Results showed that a cocktail of MAMPs translocate into the portal circulation of normal conventional (CL) mice stimulating KC expansion. ICAM1 expression, thought to be constitutive on sinusoidal endothelium, was significantly reduced without gut bacteria and was required for KC accumulation. The finding that constitutive ICAM1 expression by LSEC was dependent on gut bacteria lead us to investigate if the frequency of intra-hepatic lymphocytes known to bind ICAM1 were affected by gut bacteria. Results showed that intra-hepatic T lymphocyte populations including NKT (TCRβ+NK1.1+) cells and T helper (CD4+TCRβ+) cells were significantly reduced in GF mice and AVMN mice.

In addition to the significant cellular composition changes of the liver related to gut bacteria density, notable changes in murine weight and metabolic gene profiles were observed.
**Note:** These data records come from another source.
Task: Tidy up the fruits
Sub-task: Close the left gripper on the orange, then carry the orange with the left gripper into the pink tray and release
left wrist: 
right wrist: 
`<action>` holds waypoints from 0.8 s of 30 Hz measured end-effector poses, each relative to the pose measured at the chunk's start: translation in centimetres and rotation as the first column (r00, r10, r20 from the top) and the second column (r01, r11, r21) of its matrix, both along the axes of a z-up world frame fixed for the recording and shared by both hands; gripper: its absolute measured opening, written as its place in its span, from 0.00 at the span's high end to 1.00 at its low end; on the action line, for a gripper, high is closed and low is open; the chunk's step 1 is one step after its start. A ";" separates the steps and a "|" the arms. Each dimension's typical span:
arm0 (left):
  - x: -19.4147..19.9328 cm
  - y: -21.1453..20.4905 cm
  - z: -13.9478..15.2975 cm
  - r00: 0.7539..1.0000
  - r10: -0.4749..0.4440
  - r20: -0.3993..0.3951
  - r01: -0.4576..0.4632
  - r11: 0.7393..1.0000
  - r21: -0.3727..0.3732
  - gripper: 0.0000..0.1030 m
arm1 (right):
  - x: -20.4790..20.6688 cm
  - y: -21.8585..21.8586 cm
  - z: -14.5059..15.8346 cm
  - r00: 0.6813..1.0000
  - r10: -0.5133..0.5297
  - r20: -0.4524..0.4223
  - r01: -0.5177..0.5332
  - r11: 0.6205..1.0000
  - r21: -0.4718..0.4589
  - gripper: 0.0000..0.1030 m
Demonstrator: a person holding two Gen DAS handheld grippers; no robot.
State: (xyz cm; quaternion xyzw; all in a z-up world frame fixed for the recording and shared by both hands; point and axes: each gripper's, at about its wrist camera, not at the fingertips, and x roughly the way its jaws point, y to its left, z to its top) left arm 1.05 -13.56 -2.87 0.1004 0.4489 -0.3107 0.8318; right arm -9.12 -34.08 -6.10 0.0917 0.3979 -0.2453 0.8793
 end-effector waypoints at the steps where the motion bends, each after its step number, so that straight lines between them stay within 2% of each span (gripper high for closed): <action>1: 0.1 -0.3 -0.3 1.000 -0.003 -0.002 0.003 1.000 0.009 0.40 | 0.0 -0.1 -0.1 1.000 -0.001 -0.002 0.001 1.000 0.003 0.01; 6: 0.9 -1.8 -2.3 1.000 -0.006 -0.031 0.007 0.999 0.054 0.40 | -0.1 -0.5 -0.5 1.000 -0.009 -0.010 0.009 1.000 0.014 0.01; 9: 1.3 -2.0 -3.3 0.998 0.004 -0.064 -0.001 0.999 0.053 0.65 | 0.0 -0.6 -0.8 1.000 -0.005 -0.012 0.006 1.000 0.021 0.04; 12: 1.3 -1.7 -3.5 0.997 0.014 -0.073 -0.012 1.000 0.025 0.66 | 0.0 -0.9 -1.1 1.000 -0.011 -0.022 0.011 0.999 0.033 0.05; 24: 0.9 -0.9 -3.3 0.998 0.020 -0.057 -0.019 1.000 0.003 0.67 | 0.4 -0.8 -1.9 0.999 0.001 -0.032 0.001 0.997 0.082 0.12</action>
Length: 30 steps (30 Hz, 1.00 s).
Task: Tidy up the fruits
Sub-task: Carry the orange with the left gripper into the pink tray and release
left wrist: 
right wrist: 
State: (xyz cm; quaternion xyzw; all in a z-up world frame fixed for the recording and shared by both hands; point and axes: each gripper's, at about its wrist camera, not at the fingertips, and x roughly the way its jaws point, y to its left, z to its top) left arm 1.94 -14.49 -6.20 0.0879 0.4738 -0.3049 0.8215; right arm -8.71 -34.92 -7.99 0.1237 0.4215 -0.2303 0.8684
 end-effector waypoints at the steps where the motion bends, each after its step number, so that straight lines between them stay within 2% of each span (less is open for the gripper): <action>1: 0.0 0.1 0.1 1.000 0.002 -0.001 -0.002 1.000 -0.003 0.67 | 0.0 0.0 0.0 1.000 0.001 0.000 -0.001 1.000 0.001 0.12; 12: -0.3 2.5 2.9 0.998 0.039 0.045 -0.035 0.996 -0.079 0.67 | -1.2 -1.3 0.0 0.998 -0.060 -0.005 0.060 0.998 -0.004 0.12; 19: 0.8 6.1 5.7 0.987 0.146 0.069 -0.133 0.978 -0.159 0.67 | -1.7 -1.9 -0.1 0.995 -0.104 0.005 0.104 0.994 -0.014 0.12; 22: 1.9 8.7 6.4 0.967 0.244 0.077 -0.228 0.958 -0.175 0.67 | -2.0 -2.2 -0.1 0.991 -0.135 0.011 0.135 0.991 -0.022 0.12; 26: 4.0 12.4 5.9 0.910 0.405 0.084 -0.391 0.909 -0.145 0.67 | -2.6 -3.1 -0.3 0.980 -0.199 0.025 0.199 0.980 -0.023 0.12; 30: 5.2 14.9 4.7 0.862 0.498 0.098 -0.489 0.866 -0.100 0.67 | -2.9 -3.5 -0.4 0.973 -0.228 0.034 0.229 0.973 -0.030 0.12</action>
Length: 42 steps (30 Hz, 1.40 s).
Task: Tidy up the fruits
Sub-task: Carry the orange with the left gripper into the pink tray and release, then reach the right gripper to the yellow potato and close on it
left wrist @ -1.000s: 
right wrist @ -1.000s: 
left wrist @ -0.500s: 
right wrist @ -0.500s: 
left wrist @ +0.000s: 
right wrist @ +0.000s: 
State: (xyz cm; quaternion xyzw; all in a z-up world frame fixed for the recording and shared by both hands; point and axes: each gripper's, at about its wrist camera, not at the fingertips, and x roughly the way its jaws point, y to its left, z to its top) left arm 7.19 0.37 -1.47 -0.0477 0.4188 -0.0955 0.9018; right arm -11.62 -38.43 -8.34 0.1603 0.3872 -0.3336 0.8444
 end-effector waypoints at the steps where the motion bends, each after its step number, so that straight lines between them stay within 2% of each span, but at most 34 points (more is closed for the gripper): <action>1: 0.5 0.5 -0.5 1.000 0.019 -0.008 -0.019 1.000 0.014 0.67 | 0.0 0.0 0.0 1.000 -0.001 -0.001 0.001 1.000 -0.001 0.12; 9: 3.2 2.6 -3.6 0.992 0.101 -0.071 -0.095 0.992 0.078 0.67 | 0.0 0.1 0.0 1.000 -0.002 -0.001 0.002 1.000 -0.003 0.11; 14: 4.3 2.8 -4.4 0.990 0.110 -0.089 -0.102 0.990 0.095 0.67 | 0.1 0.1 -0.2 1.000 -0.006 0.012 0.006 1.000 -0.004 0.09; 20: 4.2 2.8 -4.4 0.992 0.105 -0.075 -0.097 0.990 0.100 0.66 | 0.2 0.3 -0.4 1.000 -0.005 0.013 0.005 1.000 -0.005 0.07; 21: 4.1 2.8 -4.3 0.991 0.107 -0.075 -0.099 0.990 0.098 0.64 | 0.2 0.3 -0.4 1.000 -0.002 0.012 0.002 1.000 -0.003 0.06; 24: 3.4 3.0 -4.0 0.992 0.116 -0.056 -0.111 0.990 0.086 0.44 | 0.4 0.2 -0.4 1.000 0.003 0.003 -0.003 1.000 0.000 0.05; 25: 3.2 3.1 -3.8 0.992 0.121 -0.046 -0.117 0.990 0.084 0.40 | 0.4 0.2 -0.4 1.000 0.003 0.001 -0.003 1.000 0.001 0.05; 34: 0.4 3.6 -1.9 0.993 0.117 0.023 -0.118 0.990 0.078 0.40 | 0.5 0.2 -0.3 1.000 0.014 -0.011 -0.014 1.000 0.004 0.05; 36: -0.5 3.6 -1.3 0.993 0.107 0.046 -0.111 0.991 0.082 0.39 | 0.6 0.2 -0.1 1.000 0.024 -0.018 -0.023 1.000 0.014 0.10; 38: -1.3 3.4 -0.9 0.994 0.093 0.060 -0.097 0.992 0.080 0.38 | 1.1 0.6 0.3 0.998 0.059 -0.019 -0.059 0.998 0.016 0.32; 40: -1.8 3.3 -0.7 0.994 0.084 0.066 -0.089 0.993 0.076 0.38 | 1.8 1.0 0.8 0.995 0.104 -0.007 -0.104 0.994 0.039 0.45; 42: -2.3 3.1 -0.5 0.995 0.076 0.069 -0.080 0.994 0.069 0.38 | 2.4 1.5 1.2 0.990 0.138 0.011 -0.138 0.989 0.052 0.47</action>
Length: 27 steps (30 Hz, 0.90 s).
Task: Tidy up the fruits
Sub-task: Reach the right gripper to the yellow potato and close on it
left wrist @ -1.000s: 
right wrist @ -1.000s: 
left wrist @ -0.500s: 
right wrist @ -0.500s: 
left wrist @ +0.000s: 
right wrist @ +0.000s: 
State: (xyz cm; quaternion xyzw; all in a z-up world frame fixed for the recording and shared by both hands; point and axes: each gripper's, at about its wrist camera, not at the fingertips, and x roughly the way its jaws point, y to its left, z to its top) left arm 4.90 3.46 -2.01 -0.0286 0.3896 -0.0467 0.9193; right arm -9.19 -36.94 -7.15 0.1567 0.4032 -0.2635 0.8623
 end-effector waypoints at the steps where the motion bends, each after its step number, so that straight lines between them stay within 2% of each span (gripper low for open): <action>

The average body mass of CL, GF, and AVMN mice was 37.8g, 33.4g, and 34.1g respectively. Our whole-liver gene array analysis included 217 probe sets mapped to 163 differentially expressed genes between groups, of which forty-eight have roles in lipid metabolism.
In conclusion, gut bacteria affect both the hepatic metabolic gene profile and the inflammatory potential of the liver. These finding have implications for many hepatic pathologies including obesity, NAFLD, and autoimmune disease like PBC and AIH mediated by liver leukocytes.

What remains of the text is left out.